There seem to be three types of bounty hunting contracts: take down NPC ships, take down NPCs on the ground, and take down players. Each mission is presented with a narrative flair, but the objective is more or less spelled out so you know which one you’re getting into — except for the versus player mission. The only thing I could see that tipped me off that the bounty was for a player what that the mission stated the player’s name. Knowing that NPCs have normal sounding names, and players have stupid names like “WatDatPPDo” (real name I saw last night), I was able to ensure that I stayed well within the realm of NPC missions.
Beyond that, there are several categories of mission which are unlocked as the rep with the Bounty Hunter’s Guild increases. It starts with VLRT, or very low-risk targets and builds towards ERT, or extreme-risk targets. Each level pays differently as one might expect, with VLRT starting at 4000 aUEC, and ERT paying out 25,000 aUEC.
What makes a target ERT as opposed to VLRT? Generally VLRT missions consist of a single, low-level ship like and Aurora, while ERT missions can represent a small fleet with a sub-capital ship.
My life as a bounty hunter started with a loaner Drake Buccaneer. I have no idea why I have this, since all of the ships in my hangar are flyable but I’m glad I have it because it’s an absolute beast for taking on missions up to and including MRT (moderate-risk targets). With two Panther laser repeaters, two Yellowjacket GT210 ballistic gatlings, and a door-kicking size 4 Revenant ballistic gatling, it’s rare that anything below a MRT gets within visual range. I also took out another mystery loaner, the Anvil Arrow, which sports two Bulldog laser repeaters and dual Scorpion GT215 ballistic gatlings, and it performed very well, although it took longer to take down a target in the Arrow than it did with the Bucc.

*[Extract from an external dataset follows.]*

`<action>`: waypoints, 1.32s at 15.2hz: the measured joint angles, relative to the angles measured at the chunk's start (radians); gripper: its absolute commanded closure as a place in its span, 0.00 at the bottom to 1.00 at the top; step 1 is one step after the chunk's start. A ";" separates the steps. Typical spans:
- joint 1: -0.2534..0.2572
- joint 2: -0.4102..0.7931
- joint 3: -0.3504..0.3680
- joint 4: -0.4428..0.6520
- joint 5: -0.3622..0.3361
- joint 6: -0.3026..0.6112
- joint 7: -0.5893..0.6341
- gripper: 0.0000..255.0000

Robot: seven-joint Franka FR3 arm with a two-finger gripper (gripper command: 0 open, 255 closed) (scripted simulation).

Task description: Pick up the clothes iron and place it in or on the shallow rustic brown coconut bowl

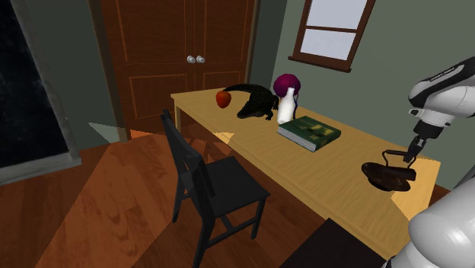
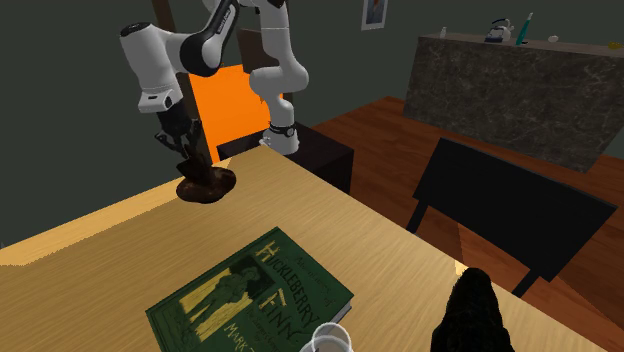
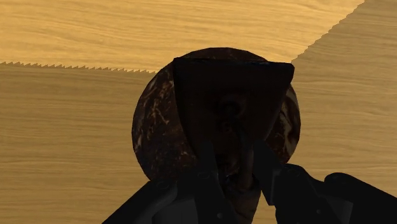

Progression to MRT didn’t take long, and once I got that level I was earning 7500 aUEC per mission. Since the mission locations are centralized based on the region where I was at, I rarely had to take cross-system trips, meaning that I could take mission after mission with the only downtime being the occasional sanity check refuel and rearm layovers at the nearest station. Both the Bucc and the Arrow’s ballistic weapons have a good amount of onboard ammo, and I have never run close to dry, although missiles have been problematic. Generally, I’ve found missiles to be problematic because they only arm at about 3000m, and by the time I’m within 3000m of a target, I’m at 1000m because these ships move fast, and at that range the missiles will not acquire a lock on the target.
Last night Mindstrike and I took a ground mission. We had to take down a named NPC who was hiding in a cave along with several support NPCs. I wish I had images or video to show you, but…I suck at these things and completely missed the opportunity. Star Citizen’s cave system is procedural, and difficult to navigate, and to make matters worse, the armor helmet I had on didn’t have a flashlight so I had to rely on Mindstrike’s light to figure out where I was. There were about 8-10 NPCs to take down before we found the target, and then we had to find our way out of the caves and back to the ship.
I’ve been having a lot of fun with bounty hunting recently, although with the Buccaneer the lower-level targets aren’t much of a challenge, even when there are several of them at once. I am, however, a little hesitant to bump up to the next certification level, since it would put me up against multicrew ships which means not only larger ships, but ships with more weapons aimed my way. I’ll need to either get friends to man turrets of a larger ship of my own, or bring friends who are flying their own ships so one person is the single target focus. I’m also not completely ready to take on the cave missions alone, even though we did well enough last night that it wasn’t as bad as I had expected. A few more runs through a few more FPS missions and I should feel more comfortable with the experience.